Tools
AI Implementation Maturity Scorecard
10 questions. Find out where you actually stand — and get a specific list of what to fix next.
Foundation
Have you moved beyond the Claude.ai interface to using the API directly?
The API unlocks programmatic access, custom system prompts, and production deployments.
Do you have a written system prompt in version control?
Treating your system prompt like code — with commits and review — is a hallmark of a mature implementation.
Reliability
Do you have evals running to catch regressions when you change your prompts?
Evals are the AI equivalent of unit tests. Without them, you find out about regressions from users.
Do you have structured error handling for API failures and model refusals?
Production apps need fallbacks, retry logic, and user-facing error messages that make sense.
Cost & Performance
Are you actively monitoring your token usage and API costs?
Cost surprises are common. Logging tokens per request from the start makes optimization possible later.
Are you using prompt caching for repeated context (system prompts, documents)?

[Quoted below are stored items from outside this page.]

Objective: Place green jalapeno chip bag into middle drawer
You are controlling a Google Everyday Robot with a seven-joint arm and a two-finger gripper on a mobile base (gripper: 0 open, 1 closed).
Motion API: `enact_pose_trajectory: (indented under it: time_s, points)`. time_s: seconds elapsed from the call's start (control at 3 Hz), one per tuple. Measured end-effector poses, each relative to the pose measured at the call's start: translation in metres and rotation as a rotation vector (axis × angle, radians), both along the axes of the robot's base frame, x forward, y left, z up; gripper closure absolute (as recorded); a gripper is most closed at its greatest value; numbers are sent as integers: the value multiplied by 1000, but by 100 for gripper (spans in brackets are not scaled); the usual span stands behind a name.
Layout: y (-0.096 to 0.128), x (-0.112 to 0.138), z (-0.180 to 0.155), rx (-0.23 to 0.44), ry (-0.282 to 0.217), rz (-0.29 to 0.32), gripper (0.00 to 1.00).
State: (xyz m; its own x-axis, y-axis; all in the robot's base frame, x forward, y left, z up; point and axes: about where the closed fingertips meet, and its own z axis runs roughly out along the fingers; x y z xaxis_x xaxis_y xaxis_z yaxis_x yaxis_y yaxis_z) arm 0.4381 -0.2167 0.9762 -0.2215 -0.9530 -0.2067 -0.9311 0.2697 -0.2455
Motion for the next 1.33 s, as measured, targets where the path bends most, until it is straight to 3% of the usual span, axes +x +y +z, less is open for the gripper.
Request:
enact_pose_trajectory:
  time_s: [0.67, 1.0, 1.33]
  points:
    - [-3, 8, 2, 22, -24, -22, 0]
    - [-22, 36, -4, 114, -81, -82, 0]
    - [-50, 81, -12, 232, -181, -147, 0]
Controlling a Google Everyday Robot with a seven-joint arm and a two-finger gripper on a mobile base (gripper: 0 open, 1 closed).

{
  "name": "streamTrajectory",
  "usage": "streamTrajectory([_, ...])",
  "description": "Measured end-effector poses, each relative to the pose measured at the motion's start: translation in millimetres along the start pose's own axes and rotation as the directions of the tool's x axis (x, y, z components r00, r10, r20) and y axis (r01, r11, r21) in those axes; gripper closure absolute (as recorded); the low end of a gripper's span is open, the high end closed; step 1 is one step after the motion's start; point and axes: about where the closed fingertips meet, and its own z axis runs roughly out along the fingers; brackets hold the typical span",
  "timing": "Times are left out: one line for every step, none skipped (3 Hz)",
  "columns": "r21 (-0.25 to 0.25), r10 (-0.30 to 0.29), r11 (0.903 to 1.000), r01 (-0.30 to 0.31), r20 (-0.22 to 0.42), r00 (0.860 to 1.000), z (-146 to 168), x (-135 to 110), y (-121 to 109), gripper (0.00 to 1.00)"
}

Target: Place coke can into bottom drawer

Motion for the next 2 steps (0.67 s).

Prompt caching can cut costs by 60–90% on context that repeats across messages.
Security & Trust
Do you have a data handling policy for what goes into Claude's context window?
Personal data, confidential documents, and PII all raise compliance questions. Know what you're sending.
Do you have rate limiting in place on your Claude API endpoints?
Without rate limits, a single aggressive user or bot can exhaust your API budget.
Scale & Architecture
Do you store conversation history in a database (not just in memory)?
In-memory chat state disappears on refresh. Persistent history enables context-aware conversations.
Have you designed for the case where Claude's output is wrong or harmful?
Human review checkpoints, confidence thresholds, and graceful degradation paths — not just happy path.